Just how big a number is 200,000?

Pretty big, when you’re counting human lives.

On Tuesday, as U.S. death toll from the Covid-19 coronavirus topped 200,000, the Daily Beast took a closer look — and to put things in perspective, it makes a few comparisons:

With 9/11. With Hurricane Katrina. With Gettysburg.

There’s a good reason for doing so: we’ve gotten too used to seeing that tally of American dead rise. And rise. Every single day since early in 2020.

“What began as a trickle of misery … transformed into a flood of hundreds and in some cases thousands of lives lost per day,” the Beast says. “Suddenly, what would otherwise be canonized as national days of mourning in tribute to those lost were just another day in a horrible year.”

Then the website offers “a disturbing look at the human destruction already wrought by Covid-19 compared to some of the most trying moments in American history.”
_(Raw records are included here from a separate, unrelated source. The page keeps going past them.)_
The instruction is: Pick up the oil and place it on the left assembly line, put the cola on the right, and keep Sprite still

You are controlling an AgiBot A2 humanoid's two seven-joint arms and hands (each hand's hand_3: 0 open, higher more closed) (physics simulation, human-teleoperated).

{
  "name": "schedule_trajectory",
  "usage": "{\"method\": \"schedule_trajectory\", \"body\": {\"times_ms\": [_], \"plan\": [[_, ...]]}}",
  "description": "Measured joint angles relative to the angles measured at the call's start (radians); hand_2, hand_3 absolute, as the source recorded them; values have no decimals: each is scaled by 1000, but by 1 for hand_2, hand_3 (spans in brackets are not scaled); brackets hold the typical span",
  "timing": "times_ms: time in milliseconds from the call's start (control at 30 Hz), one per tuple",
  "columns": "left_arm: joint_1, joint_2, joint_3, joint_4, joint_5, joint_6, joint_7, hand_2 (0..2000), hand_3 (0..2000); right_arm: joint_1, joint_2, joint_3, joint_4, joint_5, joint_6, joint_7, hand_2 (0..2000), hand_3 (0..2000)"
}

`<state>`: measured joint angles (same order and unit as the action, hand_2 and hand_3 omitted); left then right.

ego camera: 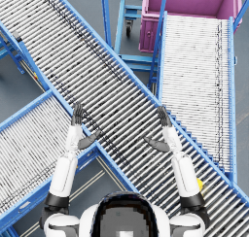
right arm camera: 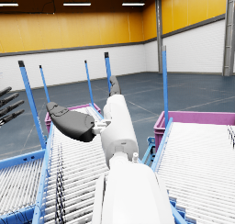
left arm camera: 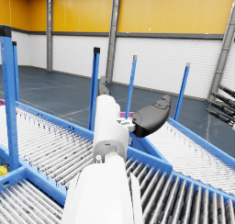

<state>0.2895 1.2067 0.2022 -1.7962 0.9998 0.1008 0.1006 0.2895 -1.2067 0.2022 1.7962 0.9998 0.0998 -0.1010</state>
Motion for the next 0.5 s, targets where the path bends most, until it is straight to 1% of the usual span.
{"method": "schedule_trajectory", "body": {"times_ms": [233,267,333,400,500], "plan": [[0,0,0,0,0,0,0,0,0,0,0,0,0,0,0,0,0,0],[-2,2,9,6,0,-29,-28,0,0,-2,-2,9,-6,0,-28,29,0,0],[-4,8,12,14,0,-64,-64,0,0,0,-11,18,-9,0,-63,64,0,0],[-1,17,-4,17,0,-82,-82,0,0,6,-21,13,0,0,-81,82,0,0],[11,31,-39,5,0,-94,-94,0,0,19,-38,-4,9,0,-93,94,0,0]]}}
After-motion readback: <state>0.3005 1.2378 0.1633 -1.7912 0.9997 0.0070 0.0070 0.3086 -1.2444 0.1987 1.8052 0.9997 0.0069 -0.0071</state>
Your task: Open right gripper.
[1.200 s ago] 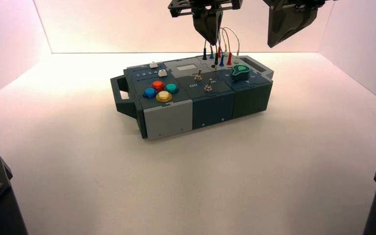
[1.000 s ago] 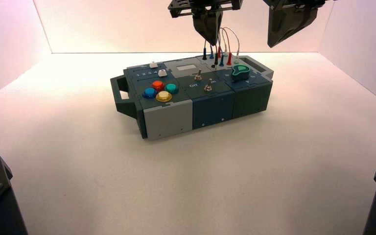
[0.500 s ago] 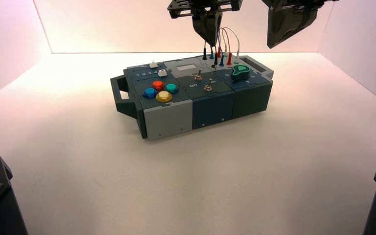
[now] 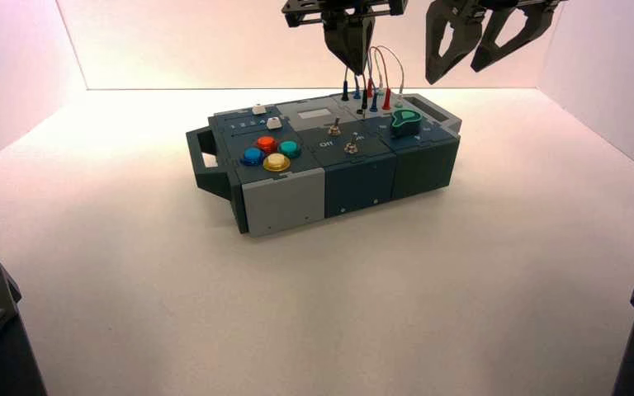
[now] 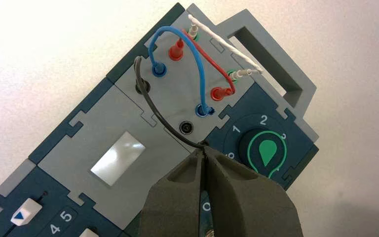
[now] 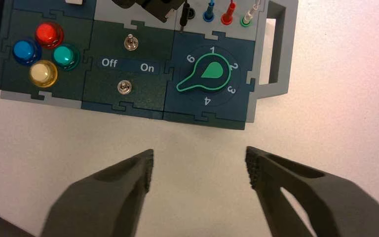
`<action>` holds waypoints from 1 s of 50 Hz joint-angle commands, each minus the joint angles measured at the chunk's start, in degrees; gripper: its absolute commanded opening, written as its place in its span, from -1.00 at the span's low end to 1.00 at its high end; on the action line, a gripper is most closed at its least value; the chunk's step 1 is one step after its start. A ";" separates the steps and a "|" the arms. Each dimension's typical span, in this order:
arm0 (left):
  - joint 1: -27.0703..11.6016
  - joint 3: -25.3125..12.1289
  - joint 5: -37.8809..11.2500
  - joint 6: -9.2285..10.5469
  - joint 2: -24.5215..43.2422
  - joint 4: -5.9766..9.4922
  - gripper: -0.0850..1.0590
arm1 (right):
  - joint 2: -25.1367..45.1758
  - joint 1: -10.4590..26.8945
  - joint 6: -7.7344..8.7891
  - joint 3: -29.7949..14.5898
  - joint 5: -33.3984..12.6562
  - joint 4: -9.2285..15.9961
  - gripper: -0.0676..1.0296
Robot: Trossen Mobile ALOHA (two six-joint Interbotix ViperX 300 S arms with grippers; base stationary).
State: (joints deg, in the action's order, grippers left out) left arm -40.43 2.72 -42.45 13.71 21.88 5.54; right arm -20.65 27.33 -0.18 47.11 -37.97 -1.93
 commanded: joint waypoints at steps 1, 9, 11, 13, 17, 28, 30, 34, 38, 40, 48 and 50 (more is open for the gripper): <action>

It begins with the Civil War Battle of Gettysburg, fought over three days in July 1863 between Americans on both sides; 7,038 were killed. And here’s where the Daily Beast puts that in perspective: it would take more than 28 Gettysburg battles to equal what Covid-19 has done so far.

Another death-dealing catastrophe was the Great San Francisco Earthquake of April 1906, which killed an estimated 3,000 people; more than 66 such quakes would be needed to reach 200,000.

The 9/11 terror attacks of Sept. 11, 2001 killed 2,977; it would take 67 of them to equal the current pandemic, at least so far.

How about World War II D-Day invasion of Normandy on June 6, 1944, the largest amphibious assault in history? It left 2,499 Americans dead, meaning 80 such invasions would be needed to kill 200,000.

Then consider Hurricane Katrina, which raged for 11 days in 2005, one of the deadliest storms in history: 1,833 Americans died. It would take 109 Katrinas to reach 200,000. 

Now, to put all that in perspective, consider the 1918 influenza pandemic — the so-called “Spanish flu” — which arrived on the heels of World War I and dragged on in the U.S. for more than two years.

That pandemic left an estimated 675,000 Americans dead — well over three times as many as Covid-19 has caused.

But keep in mind that the Spanish flu was finished more than a century ago, and vaccines have mostly prevented it from recurring.

Yet right now, right here, the coronavirus is still going strong, with no end in sight. The Washington Post reports that an average of 800 people are dying each day.